Why should farmers consider community, cooperative approaches? What are the benefits to doing so – and what happens when more individualistic approaches are taken instead? In the first of our occasional contributions from Patrick Worms, this testing topic is grappled with. Patrick Worms trained as a molecular geneticist and is the Senior Science Policy Advisor of World Agroforestry (ICRAF) and the President of the European Agroforestry Federation. These rants however, are 100% Patrick’s own personal opinion, and are not necessarily the views of any of the organisations he works for or represents. Patrick’s Rants may have appeared elsewhere online previously. In this case, an earlier version of this rant first appeared on the Soil4Climate facebook group. You can follow Patrick on twitter.

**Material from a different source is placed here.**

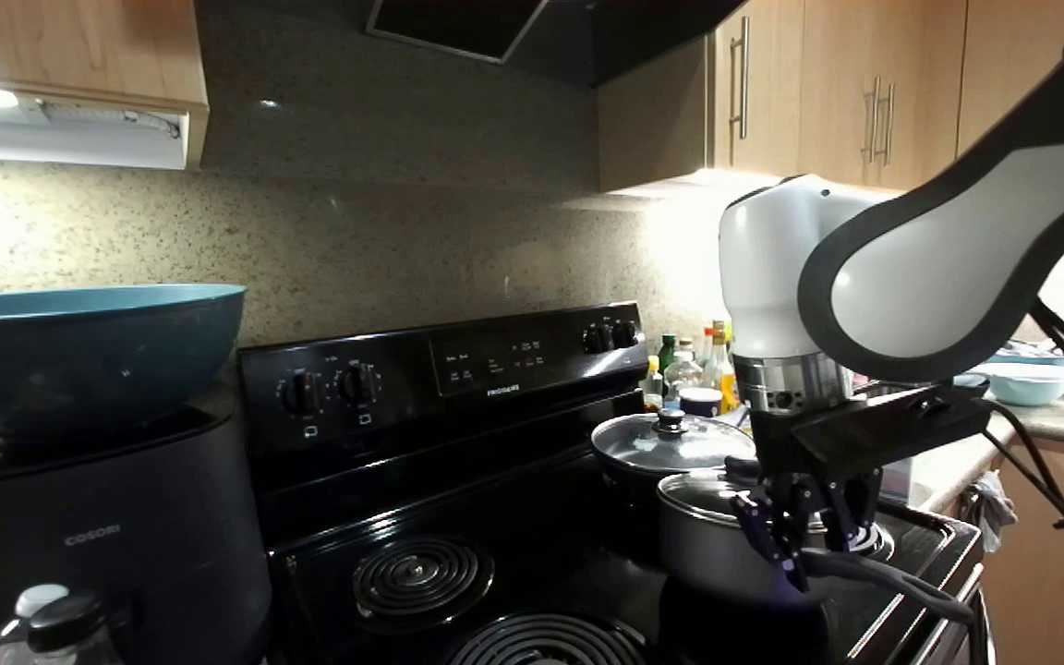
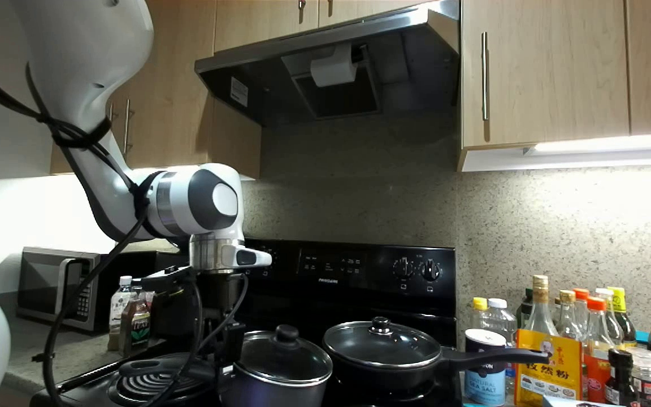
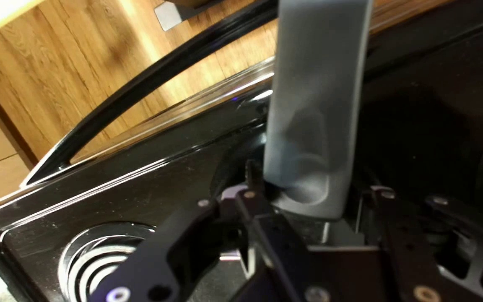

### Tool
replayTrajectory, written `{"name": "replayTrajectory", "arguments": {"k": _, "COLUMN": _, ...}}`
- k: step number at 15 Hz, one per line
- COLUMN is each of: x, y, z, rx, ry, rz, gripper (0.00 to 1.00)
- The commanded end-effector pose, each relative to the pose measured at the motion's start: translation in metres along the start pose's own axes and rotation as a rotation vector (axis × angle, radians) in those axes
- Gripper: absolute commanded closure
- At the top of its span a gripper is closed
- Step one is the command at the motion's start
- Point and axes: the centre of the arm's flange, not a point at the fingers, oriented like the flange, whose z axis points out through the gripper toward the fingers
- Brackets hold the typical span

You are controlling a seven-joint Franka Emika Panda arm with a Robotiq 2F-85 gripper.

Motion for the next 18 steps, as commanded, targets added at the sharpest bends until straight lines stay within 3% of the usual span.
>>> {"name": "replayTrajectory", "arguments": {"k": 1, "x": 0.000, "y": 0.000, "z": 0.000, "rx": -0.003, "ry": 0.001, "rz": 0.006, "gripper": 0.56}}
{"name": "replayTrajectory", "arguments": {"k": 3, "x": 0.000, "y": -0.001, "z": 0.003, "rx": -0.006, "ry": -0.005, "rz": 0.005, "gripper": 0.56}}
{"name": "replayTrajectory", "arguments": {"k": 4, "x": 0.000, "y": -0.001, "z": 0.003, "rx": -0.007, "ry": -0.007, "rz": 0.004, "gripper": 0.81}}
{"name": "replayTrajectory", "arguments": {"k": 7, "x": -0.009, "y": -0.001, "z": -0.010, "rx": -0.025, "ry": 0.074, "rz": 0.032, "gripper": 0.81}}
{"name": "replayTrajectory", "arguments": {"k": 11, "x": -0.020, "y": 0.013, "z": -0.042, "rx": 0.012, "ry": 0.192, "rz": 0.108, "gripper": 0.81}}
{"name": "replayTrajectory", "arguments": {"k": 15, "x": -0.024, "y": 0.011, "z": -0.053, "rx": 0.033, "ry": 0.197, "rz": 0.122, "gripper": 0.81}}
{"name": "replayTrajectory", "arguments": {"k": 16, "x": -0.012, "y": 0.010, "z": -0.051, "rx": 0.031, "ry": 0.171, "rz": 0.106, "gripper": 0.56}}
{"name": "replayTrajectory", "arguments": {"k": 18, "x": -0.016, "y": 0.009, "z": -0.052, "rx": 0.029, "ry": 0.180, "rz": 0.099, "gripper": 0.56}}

Why consider co-ops, and /or co-operative community approaches to farming? The reasons are many and varied. They spread risks and opportunities, lower labour requirements, boost incomes and resilience, allow specialisation and optimise environmental management at landscape scales. This is a key reason why so many traditional agricultural management systems around the world were able to provide for their members sustainably over timescales ranging from centuries to millennia (as confirmed by modern archaeological methods).
Individual farmers, alone? Most are just… Prey.
Prey to market forces, to predatory lending, to impersonal corporations, and to the impossible ideal of having to be good at everything – at accounting and marketing and sales and cash flow management and procurement and administration and and and, in addition to the core job of growing things well.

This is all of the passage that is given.